◆ **Exercise details**
An exact copy of all the data below is needed.

◆ **Source data**
------------------------------------

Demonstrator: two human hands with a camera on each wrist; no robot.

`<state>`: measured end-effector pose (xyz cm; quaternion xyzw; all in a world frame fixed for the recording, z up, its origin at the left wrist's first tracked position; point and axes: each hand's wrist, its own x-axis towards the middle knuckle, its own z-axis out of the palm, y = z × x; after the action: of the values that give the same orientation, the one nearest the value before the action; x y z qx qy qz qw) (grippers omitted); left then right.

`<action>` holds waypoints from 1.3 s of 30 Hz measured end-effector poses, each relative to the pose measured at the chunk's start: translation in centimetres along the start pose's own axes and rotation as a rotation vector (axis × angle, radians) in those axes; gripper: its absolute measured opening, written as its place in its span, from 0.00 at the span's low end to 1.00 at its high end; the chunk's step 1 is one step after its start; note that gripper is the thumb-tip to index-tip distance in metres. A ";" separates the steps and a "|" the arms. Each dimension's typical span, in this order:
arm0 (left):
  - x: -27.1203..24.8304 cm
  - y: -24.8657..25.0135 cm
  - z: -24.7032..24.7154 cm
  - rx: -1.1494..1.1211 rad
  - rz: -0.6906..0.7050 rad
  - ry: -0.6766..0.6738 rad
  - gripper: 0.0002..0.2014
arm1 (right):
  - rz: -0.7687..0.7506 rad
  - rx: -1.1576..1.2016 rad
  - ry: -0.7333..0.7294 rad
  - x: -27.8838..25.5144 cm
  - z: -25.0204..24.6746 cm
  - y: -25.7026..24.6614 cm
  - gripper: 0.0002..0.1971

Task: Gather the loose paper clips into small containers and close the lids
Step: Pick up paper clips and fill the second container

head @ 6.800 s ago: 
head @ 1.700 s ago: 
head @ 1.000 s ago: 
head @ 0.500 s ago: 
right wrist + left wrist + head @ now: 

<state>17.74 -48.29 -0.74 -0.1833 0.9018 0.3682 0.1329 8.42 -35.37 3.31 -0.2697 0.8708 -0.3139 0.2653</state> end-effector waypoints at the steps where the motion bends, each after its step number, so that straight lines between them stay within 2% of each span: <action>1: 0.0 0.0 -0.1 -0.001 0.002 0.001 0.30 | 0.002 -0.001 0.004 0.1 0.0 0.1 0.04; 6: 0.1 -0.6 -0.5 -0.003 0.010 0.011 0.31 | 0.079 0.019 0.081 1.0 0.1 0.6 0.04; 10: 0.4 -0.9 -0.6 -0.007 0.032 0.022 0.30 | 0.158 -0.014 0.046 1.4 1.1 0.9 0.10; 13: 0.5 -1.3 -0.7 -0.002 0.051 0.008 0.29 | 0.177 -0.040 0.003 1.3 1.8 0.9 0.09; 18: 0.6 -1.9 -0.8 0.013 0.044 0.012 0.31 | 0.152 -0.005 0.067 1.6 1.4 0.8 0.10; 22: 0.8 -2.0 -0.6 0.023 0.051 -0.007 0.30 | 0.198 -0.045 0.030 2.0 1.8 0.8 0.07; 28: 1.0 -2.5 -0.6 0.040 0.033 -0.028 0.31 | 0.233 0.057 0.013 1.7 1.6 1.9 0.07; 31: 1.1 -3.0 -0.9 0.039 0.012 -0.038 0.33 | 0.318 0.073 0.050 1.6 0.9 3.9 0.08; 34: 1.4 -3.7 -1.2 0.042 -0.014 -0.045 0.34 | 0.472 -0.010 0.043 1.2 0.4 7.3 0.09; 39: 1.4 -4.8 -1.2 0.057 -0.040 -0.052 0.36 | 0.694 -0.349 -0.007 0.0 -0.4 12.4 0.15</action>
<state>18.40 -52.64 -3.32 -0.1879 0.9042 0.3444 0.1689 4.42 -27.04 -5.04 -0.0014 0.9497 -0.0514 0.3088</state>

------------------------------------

◆ **Written solution**
Demonstrator: two human hands with a camera on each wrist; no robot.

`<state>`: measured end-effector pose (xyz cm; quaternion xyzw; all in a world frame fixed for the recording, z up, its origin at the left wrist's first tracked position; point and axes: each hand's wrist, its own x-axis towards the middle knuckle, its own z-axis out of the palm, y = z × x; after the action: of the values that give the same orientation, the one nearest the value before the action; x y z qx qy qz qw) (grippers omitted); left then right.

`<action>` holds waypoints from 1.3 s of 30 Hz measured end-effector poses, each relative to the pose measured at the chunk's start: translation in centimetres along the start pose's own axes and rotation as a rotation vector (axis × angle, radians) in those axes; gripper: its absolute measured opening, written as its place in its span, from 0.00 at the span's low end to 1.00 at its high end; the chunk's step 1 is one step after its start; note that gripper is the thumb-tip to index-tip distance in metres. A ";" separates the steps and a "|" the arms. Each dimension's typical span, in this order:
arm0 (left):
  - x: -27.1203..24.8304 cm
  - y: -24.8657..25.0135 cm
  - z: -24.7032..24.7154 cm
  - rx: -1.1494..1.1211 rad
  - rz: -0.6906..0.7050 rad
  - ry: -0.6766..0.6738 rad
  - gripper: 0.0002..0.2014
arm1 (right):
  - rz: -0.7687..0.7506 rad
  - rx: -1.1576..1.2016 rad
  - ry: -0.7333..0.7294 rad
  - x: -27.8838..25.5144 cm
  - z: -25.0204..24.6746 cm
  - y: -25.7026..24.6614 cm
  - gripper: 0.0002..0.1971

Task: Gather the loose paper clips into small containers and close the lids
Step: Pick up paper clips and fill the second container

head @ 6.800 s ago: 
head @ 1.700 s ago: 
head @ 1.000 s ago: 
head @ 0.500 s ago: 
right wrist + left wrist + head @ now: 

<state>17.74 -48.29 -0.74 -0.1833 0.9018 0.3682 0.1329 8.42 -35.37 3.31 -0.2697 0.8708 -0.3139 0.2653</state> end-effector waypoints at the steps where the motion bends, each after its step number, so that straight lines between them stay within 2% of each span: <action>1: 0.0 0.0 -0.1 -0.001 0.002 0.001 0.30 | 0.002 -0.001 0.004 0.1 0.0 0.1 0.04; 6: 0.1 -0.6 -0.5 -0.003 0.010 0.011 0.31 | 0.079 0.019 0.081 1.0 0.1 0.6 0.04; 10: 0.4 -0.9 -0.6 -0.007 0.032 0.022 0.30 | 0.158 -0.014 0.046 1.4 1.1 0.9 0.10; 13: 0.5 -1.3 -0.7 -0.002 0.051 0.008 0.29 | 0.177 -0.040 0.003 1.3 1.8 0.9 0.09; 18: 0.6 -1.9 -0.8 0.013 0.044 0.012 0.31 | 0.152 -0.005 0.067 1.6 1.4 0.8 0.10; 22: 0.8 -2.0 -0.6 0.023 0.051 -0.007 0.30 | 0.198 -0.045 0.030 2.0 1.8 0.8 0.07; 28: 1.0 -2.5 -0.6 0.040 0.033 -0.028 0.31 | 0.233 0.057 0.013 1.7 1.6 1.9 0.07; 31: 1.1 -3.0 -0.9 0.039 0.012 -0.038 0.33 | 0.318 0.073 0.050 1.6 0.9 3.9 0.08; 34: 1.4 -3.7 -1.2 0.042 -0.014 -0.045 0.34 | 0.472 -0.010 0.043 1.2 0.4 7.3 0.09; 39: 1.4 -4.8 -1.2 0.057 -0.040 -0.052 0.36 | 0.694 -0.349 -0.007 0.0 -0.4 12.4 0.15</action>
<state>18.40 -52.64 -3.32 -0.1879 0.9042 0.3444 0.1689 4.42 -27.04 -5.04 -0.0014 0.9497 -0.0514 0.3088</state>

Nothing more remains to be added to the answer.